Nico Dantuma nico.dantuma at mtc.ki.se
Wed Jun 17 06:54:53 EST 1998

>Date: Wed, 17 Jun 1998 13:56:35 +0100
>To: bmrooma at WIZARD.WEIZMANN.AC.IL (Desai Rooma)
>From: Nico Dantuma <nico.dantuma at mtc.ki.se>
>Subject: Re: RACE-PCR
>Do you use the Clontech kit? I had similar problem some time ago. Try to
>do a 3' RACE with the primer that is supplied for the cDNA synthesis and a
>gene specific primer. This worked in my hands when the normal RACE did not
>work. Note that you expect more background as this part is presented in
>all templates as double stranded DNA (with other words the specificity
>solely relies on your gene specific primer).
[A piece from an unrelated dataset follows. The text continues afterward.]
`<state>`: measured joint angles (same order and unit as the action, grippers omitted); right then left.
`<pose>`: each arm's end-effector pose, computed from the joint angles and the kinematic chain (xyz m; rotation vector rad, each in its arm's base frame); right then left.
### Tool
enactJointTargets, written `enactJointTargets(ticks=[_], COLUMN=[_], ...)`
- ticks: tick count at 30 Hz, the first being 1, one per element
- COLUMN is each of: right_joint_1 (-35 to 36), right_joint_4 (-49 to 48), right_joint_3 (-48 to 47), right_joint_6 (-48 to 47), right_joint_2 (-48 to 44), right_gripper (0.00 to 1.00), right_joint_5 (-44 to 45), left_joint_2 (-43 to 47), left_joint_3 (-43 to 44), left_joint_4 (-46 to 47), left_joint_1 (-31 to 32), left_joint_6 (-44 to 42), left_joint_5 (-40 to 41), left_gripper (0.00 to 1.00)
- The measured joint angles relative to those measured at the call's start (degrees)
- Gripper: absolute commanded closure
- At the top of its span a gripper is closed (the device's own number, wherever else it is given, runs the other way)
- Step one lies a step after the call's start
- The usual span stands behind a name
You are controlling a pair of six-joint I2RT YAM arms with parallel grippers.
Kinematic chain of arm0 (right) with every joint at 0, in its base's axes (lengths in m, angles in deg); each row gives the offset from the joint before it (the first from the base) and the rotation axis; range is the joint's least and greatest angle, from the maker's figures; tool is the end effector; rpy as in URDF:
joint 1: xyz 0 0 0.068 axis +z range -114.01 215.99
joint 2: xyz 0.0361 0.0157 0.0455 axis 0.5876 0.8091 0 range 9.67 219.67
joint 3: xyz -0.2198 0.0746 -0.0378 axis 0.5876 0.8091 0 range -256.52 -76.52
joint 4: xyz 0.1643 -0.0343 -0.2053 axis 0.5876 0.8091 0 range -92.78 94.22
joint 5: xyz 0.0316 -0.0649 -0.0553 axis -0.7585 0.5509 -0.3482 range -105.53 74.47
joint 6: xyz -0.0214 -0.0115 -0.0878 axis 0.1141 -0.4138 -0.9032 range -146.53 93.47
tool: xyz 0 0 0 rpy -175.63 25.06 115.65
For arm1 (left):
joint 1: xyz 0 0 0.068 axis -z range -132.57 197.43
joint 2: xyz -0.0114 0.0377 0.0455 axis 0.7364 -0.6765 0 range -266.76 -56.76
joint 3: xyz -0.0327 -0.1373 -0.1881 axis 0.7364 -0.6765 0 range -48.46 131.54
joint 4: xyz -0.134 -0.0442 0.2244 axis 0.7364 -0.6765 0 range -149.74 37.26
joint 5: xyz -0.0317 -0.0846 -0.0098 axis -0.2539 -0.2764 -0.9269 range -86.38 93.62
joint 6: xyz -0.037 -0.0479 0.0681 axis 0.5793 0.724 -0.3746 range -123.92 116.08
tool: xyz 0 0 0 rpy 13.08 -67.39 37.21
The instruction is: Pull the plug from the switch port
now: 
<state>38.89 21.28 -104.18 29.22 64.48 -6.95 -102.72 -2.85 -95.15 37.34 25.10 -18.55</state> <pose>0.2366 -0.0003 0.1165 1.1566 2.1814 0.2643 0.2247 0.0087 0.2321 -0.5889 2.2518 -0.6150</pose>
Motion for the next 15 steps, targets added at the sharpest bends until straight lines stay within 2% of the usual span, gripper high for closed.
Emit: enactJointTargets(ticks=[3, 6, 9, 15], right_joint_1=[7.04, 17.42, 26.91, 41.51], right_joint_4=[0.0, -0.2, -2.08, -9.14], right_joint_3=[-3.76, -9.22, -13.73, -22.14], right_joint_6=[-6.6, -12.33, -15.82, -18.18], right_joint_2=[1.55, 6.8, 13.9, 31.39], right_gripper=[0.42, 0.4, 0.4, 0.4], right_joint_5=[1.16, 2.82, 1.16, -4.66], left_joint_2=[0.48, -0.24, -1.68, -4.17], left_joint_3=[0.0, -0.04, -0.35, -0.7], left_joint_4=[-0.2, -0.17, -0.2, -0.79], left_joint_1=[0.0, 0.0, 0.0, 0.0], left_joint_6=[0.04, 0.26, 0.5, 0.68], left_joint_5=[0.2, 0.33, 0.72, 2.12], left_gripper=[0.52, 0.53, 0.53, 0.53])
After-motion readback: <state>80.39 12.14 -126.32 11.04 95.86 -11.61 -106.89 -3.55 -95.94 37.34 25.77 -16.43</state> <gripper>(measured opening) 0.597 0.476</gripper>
The strange thing was that
>exactly the same template gave a nice product just a week before this
>failure (exactly the same PCR). My gues was that the single stranded
>overhang to which the (normal) RACE primer anneals is unstable. I repeated
>the experiment using fresh RACE cDNA template (synthesized the template
>and do the RACE on the same day) and that resulted in the expected
>product. My advise is to stick to the RACE strategy and check this out
>Good Luck,
>>I'm trying to get the 5' and 3' sequence of a gene by RACE PCR. The
>>positive control with the two gene specific primers work, but the 5' and
>>3' RACE reactions don't. I see absolutely nothing there! Can any one
>>suggest what could be the problem. Also, is there any other way of getting
>>the complete gene sequence, besides RACE-PCR and cDNA library?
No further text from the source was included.